Repeat each line of the data exactly as written.
--
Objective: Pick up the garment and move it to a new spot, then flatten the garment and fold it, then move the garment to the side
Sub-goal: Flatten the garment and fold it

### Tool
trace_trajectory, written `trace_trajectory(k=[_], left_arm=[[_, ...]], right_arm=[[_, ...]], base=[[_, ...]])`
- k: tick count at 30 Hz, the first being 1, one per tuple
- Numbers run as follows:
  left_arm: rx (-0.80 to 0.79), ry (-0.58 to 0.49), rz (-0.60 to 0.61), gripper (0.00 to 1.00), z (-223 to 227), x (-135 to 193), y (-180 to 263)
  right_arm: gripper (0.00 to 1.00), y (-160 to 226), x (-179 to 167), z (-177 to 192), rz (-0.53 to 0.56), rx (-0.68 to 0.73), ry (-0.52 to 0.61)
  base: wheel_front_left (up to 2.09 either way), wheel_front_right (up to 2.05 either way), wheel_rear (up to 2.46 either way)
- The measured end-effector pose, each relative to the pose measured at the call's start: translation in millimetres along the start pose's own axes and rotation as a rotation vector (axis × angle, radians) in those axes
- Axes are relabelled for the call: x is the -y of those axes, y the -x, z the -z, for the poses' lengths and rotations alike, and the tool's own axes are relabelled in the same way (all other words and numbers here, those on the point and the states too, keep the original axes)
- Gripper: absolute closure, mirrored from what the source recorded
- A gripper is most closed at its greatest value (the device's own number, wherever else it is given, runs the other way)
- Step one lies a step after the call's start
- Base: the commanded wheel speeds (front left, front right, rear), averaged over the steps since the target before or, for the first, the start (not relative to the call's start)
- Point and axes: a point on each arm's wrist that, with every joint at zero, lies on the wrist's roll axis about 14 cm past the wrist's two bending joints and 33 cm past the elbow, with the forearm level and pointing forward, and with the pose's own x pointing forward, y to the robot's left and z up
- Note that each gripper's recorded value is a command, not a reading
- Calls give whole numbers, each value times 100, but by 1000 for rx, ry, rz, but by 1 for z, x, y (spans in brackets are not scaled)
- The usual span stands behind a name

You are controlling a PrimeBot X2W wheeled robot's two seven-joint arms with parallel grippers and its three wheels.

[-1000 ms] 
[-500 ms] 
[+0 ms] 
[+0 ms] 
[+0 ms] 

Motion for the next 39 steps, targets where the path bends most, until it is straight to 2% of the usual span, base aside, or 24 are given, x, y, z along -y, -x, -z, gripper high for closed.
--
### SOLUTION TO THE PROBLEM
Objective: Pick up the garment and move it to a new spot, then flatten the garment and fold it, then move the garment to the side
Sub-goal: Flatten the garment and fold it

### Tool
trace_trajectory, written `trace_trajectory(k=[_], left_arm=[[_, ...]], right_arm=[[_, ...]], base=[[_, ...]])`
- k: tick count at 30 Hz, the first being 1, one per tuple
- Numbers run as follows:
  left_arm: rx (-0.80 to 0.79), ry (-0.58 to 0.49), rz (-0.60 to 0.61), gripper (0.00 to 1.00), z (-223 to 227), x (-135 to 193), y (-180 to 263)
  right_arm: gripper (0.00 to 1.00), y (-160 to 226), x (-179 to 167), z (-177 to 192), rz (-0.53 to 0.56), rx (-0.68 to 0.73), ry (-0.52 to 0.61)
  base: wheel_front_left (up to 2.09 either way), wheel_front_right (up to 2.05 either way), wheel_rear (up to 2.46 either way)
- The measured end-effector pose, each relative to the pose measured at the call's start: translation in millimetres along the start pose's own axes and rotation as a rotation vector (axis × angle, radians) in those axes
- Axes are relabelled for the call: x is the -y of those axes, y the -x, z the -z, for the poses' lengths and rotations alike, and the tool's own axes are relabelled in the same way (all other words and numbers here, those on the point and the states too, keep the original axes)
- Gripper: absolute closure, mirrored from what the source recorded
- A gripper is most closed at its greatest value (the device's own number, wherever else it is given, runs the other way)
- Step one lies a step after the call's start
- Base: the commanded wheel speeds (front left, front right, rear), averaged over the steps since the target before or, for the first, the start (not relative to the call's start)
- Point and axes: a point on each arm's wrist that, with every joint at zero, lies on the wrist's roll axis about 14 cm past the wrist's two bending joints and 33 cm past the elbow, with the forearm level and pointing forward, and with the pose's own x pointing forward, y to the robot's left and z up
- Note that each gripper's recorded value is a command, not a reading
- Calls give whole numbers, each value times 100, but by 1000 for rx, ry, rz, but by 1 for z, x, y (spans in brackets are not scaled)
- The usual span stands behind a name

You are controlling a PrimeBot X2W wheeled robot's two seven-joint arms with parallel grippers and its three wheels.

[-1000 ms] 
[-500 ms] 
[+0 ms] 
[+0 ms] 
[+0 ms] 

Motion for the next 39 steps, targets where the path bends most, until it is straight to 2% of the usual span, base aside, or 24 are given, x, y, z along -y, -x, -z, gripper high for closed.

That completes the output.